Una provocazione che rompe tanti tabù e fa fare un passo avanti alla società:
definirei così l’esternazione del viceministro Martone che va a definire sfigati coloro i quali non sono laureati entro i 28 anni.
Unitamente a questa, andrei anche a riprendere un’altra provocazione di questi giorni, ossia quella portata avanti dal sito Diritto di Critica che ha sfatato un altro mito, ossia quello del 110 e lode.
Entrambe le dichiarazioni hanno fatto velocemente il giro dei social network e dei tg italiani, e hanno ovviamente diviso la nazione in diverse linee di pensiero: dai più intransigenti, ai tolleranti, fino agli indignati.
Sono parole forti, decise e dette per sfregiare a fondo un’abitudine che sempre più spesso vede protagonista la nostra società.
Se fino a poco tempo fa, chi non aveva voglia di studiare non vedeva l’ora di abbandonare gli studi per imparare un mestiere, guadagnare qualche soldo, ed imparare un’arte professionale, al giorno d’oggi pare che la tendenza sia quella di rimandare in ogni modo tale incontro con il mondo del lavoro, soggiornando per qualche anno all’interno di qualche università, cercando di racimolare una qualunque laurea, studiacchiando qua e là, ponendosi come fine il superamento degli esami, piuttosto che l’apprendimento di una materia.
Ecco quindi il perché di tanti laureati senza lavoro, ecco il perché della perdita di valore di un titolo di studio, la Laurea, diventato troppo inflazionato per poter risplendere del valore che vantava qualche anno fa.
Per questo motivo quindi, togliendo dall’analisi chi non ha concluso un percorso di studi in tempo per via di motivi che vanno oltre l’ordinaria routine, non si può far altro che applaudire la dichiarazione del viceministro al Lavoro.
Altra conseguenza di tale fenomeno, ci conduce all’analisi della seconda provocazione, ossia quella che metterebbe in secondo piano il voto di laurea rispetto alla facoltà, all’Ateneo di provenienza dello studente.
Questo perché molte Università al fine di avere un maggior numero d’iscritti hanno sposato da molti anni una linea di pensiero che già da tempo ha conquistato gli istituti superiori, ossia quella di cercare di far passare un po’ tutti, aiutando ed agevolando gli studenti, dando come eccellente un risultato di poco distante dal minimo sufficiente.
Un’abbassamento degli standard da raggiungere che sì, aiuta le entrate nel breve periodo, ma al tempo stesso allontana le menti più eccellenti nel lungo e fa perdere valore all’Ateneo stesso, facendolo sprofondare nell’abisso di Ateneo-cuscinetto.

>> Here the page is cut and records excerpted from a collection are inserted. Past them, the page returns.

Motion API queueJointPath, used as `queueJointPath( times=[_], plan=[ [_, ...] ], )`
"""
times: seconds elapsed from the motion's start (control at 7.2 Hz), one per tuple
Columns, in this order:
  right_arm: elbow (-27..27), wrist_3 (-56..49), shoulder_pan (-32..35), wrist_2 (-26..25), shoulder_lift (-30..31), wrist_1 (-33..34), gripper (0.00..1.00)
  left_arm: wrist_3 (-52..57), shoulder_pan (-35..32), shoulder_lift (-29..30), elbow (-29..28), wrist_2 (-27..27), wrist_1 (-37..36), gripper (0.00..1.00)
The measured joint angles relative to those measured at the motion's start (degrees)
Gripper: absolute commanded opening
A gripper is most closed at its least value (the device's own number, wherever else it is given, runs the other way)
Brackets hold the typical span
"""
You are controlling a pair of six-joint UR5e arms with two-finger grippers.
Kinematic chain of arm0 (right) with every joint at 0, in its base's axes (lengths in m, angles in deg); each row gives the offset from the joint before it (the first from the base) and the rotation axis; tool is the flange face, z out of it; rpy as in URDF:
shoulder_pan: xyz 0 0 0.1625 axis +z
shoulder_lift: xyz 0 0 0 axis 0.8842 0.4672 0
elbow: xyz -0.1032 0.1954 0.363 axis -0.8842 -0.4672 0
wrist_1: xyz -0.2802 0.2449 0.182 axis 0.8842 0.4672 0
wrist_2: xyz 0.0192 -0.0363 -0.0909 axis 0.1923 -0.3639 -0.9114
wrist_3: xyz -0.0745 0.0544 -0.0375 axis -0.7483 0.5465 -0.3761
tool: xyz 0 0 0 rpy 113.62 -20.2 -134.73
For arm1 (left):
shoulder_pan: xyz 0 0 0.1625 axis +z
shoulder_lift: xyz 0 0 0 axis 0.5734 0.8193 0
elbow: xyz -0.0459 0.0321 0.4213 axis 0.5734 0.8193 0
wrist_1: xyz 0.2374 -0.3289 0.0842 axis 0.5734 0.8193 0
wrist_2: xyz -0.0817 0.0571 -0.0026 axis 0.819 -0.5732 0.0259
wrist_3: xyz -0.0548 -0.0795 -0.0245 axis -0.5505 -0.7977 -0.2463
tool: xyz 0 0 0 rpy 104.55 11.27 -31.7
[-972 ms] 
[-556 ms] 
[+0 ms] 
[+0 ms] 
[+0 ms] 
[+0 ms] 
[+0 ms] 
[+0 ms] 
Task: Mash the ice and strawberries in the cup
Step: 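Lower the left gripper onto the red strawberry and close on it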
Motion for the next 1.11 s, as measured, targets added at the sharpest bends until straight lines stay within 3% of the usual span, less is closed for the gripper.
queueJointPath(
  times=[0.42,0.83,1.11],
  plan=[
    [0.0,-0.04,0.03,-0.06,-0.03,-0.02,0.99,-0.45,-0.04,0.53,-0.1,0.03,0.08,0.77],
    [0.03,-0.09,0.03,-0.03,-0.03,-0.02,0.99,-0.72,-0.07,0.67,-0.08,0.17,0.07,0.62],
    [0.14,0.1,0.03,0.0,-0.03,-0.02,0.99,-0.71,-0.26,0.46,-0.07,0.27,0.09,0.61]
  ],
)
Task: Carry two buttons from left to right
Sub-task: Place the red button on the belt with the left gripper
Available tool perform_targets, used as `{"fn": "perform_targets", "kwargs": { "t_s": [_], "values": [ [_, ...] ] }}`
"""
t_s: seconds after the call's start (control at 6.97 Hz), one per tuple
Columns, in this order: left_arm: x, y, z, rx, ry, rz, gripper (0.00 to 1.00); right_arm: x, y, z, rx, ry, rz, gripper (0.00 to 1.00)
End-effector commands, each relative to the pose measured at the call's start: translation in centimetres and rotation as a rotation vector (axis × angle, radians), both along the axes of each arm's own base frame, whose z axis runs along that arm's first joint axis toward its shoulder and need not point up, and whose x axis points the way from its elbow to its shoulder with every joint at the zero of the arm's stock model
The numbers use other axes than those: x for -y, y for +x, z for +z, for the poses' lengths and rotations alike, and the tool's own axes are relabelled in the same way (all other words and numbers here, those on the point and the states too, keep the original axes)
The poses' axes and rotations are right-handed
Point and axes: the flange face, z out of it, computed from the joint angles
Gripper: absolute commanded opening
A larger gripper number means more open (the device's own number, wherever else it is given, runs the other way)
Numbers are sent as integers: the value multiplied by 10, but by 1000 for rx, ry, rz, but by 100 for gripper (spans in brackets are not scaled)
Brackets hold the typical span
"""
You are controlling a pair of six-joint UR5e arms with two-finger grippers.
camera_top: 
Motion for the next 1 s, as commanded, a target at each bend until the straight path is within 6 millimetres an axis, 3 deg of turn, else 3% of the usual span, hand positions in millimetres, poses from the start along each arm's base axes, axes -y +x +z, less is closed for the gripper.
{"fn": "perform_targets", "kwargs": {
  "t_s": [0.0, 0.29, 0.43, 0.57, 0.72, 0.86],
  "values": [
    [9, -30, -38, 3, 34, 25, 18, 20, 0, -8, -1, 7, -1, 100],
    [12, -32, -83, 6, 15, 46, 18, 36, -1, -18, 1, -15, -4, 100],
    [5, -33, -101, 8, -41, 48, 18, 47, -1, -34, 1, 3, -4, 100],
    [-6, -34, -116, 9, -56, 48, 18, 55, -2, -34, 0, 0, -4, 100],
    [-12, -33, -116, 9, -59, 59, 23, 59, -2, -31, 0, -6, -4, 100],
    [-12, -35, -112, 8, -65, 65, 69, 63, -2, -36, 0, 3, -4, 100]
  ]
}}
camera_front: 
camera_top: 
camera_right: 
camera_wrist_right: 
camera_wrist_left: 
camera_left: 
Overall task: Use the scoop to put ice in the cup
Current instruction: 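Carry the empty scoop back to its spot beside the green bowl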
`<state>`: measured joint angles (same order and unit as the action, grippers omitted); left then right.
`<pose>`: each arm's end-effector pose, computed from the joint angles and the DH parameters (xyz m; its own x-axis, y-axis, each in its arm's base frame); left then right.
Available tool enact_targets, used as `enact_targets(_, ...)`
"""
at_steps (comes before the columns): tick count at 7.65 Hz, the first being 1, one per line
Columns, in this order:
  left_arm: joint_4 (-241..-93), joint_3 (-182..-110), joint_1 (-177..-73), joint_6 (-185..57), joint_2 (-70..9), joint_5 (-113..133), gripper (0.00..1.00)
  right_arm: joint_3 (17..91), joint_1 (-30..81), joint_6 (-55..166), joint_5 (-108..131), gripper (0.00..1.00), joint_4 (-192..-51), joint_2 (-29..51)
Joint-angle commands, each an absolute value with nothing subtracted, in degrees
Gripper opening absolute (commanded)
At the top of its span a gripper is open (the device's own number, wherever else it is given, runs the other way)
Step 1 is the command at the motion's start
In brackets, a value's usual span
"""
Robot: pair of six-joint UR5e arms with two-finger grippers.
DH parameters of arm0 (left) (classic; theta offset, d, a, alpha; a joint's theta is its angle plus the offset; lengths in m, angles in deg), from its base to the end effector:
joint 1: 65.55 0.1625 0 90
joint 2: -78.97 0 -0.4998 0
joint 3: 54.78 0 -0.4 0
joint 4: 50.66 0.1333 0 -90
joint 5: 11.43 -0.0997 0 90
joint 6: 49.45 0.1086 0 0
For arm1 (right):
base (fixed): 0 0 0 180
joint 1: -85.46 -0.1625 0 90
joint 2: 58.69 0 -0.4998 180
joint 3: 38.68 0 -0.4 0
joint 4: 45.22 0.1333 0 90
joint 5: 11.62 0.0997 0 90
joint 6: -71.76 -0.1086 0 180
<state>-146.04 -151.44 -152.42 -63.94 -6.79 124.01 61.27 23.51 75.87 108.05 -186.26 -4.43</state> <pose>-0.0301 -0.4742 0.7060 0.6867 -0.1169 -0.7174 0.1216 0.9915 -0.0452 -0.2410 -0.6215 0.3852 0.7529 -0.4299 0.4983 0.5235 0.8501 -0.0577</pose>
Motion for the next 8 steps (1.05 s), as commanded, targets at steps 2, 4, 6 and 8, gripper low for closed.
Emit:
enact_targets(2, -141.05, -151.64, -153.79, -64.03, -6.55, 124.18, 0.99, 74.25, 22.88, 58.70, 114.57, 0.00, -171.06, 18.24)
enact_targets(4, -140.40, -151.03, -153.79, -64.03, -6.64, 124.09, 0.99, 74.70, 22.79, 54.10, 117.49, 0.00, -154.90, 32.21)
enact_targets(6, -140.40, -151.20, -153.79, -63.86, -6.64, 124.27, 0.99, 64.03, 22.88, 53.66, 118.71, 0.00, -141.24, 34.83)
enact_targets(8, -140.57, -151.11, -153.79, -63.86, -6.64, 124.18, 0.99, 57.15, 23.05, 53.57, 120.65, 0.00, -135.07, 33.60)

Ecco quindi che capirete bene come il voto di laurea necessiti di essere ponderato in funzione del tipo di insegnamenti, al fine di premiare chi ha lavorato giustamente e chi no.
Il metodo di ponderazione però, lunge dall’essere semplice, ed al peggio potrebbe diventare un pregiudizio inaccettabile.
La soluzione migliore sarebbe quella di alzare lo standard, far diventare l’Università quel luogo di respiro in cui chi veramente vuole apprendere ed applicarsi possa accedervi. Solo così potremmo togliere quell’alone di polvere ora presente in molti Atenei, ed al tempo stesso ritornare a splendere nell’Economia globale.